И я поднялась в свою чердачную комнатенку, лелея слабые надежды, что, как всегда, обнаружу там маменьку и расскажу ей о событиях сегодняшнего весьма необычного дня. Ну и, разумеется, ее там не оказалось. Но хотя маменьку унесли куда-то прочь, они забыли забрать простыню, на которой она повесилась, и эта простыня валялась теперь комком в углу. И тут я подумала, что, видно, она уже никогда не вернется сюда. Ни завтра, ни послезавтра, ни к концу недели, и жизнь в городе Берне, и в доме Куртиуса, и даже моя собственная жизнь будет теперь продолжаться без маменьки. Я стала раздумывать, куда ее увезли.

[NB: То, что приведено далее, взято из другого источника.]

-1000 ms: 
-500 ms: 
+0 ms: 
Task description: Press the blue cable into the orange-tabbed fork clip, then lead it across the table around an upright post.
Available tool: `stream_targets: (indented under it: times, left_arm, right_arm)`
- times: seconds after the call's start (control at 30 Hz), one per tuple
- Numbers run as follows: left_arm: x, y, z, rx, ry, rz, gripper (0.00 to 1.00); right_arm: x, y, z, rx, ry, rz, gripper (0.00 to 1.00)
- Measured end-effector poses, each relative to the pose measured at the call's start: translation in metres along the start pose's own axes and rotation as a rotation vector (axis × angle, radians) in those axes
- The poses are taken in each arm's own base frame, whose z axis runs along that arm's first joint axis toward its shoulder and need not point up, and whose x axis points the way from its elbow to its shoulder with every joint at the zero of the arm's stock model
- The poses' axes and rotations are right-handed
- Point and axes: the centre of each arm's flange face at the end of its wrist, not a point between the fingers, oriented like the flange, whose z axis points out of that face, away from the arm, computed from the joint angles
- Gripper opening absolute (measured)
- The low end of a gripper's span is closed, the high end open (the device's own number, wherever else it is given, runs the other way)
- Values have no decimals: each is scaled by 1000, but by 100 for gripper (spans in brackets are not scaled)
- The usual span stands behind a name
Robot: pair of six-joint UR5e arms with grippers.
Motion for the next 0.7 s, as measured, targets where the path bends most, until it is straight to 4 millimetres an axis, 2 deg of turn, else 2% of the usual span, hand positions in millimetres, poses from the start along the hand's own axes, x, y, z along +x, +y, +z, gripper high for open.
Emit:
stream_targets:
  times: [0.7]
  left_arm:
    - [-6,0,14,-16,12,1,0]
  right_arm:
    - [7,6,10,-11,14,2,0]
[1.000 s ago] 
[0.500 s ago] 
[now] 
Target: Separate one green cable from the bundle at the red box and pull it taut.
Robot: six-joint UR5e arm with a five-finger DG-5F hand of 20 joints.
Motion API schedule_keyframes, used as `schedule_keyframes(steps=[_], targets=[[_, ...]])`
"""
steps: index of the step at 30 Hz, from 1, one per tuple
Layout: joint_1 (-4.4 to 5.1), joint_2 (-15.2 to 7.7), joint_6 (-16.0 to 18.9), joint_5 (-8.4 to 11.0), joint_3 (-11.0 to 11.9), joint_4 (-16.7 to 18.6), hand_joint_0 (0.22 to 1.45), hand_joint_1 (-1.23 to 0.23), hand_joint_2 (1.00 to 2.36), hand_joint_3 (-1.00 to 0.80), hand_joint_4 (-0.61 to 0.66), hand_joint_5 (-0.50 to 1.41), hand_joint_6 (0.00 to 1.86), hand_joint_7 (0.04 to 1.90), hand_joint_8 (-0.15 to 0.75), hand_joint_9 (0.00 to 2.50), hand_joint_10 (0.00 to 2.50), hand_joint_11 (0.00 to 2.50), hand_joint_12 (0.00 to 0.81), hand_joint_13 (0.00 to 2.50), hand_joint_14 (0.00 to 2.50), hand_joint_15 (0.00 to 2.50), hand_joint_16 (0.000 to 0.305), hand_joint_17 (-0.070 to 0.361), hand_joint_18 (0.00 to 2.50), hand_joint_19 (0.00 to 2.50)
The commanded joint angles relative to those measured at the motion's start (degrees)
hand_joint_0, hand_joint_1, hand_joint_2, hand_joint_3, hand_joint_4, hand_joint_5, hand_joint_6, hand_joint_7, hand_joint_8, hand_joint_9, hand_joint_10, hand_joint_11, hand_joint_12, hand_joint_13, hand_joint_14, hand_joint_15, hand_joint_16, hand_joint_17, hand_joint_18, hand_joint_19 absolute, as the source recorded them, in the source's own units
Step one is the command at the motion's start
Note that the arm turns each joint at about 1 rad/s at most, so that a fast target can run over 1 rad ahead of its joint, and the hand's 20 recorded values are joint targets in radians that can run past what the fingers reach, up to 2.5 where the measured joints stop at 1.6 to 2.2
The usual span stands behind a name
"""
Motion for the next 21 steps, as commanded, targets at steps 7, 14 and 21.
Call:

Мне было не по себе в этой комнатенке. Отвернувшись, я вдруг начинала воображать, будто маменька все еще свисает с потолочной балки, с вывихнутой шеей и свернутой вбок головой, но когда я глядела туда, ее там не было. И это подвешенное туловище вовсе не казалось мне маменькой, а скорее незнакомцем, который своровал ее у меня. Комната не внушала мне доверия – лучше уж оказаться в любой другой комнате, думала я, но только не сидеть на этом чердаке, поэтому, удостоверившись, что доктор Куртиус удалился к себе, я прокралась вниз вместе со своим одеялом, прихватив с собой подаренную маменькой Марту и папенькину серебряную челюсть. Я попробовала расположиться в кухне, но там мне почудилось, будто повесившаяся вернулась: словно маменька с вывихнутой шеей сидела у очага: я увидала ее Библию, все еще лежащую на выступе посудного шкафа, и теперь книга меня напугала. Мне захотелось оказаться в любой комнате – но только не в кухне и не на чердаке. Но когда я вышла из кухни, мне привиделось, что маменька с выкрученной шеей бредет за мной по всему дому, и мне пришло в голову, что единственное место, куда она за мной не последует, – это мастерская Куртиуса. Там, в мастерской, как мне было известно, хранились все те жуткие предметы, все мрачные секреты, которым лучше бы так и оставаться нераскрытыми, а подойдя к мастерской, я ощутила, как маменька с выкрученной шеей дышит у меня прямо над ухом, поэтому я вошла туда и поспешно затворила за собой дверь. Я находилась одна в комнате, переполненной кусками человеческих тел, и их призрачные фигуры толпились вокруг меня. Но зато я больше не чувствовала подле себя дыхания моей маменьки с вывихнутой шеей. Я осторожно устроила себе лежанку под верстаком и, мысленно моля куски человеческих тел отнестись ко мне по-доброму, крепко зажмурила глаза и наконец уснула.
Я намеревалась проснуться пораньше, чтобы на цыпочках прокрасться обратно к себе на чердак, так, чтобы доктор Куртиус не услышал, но, проснувшись, поняла, что никто иной, как доктор Куртиус трясет меня за плечо и что уже давно утро.
– Вот ты где! Так ты спала тут? – проговорил он. – Давай, пора вставать!
Больше он ни словом не обмолвился о моей ночевке в мастерской, под его верстаком. Я свернула одеяло и положила его на полку – и тут на меня нахлынули воспоминания о смерти маменьки.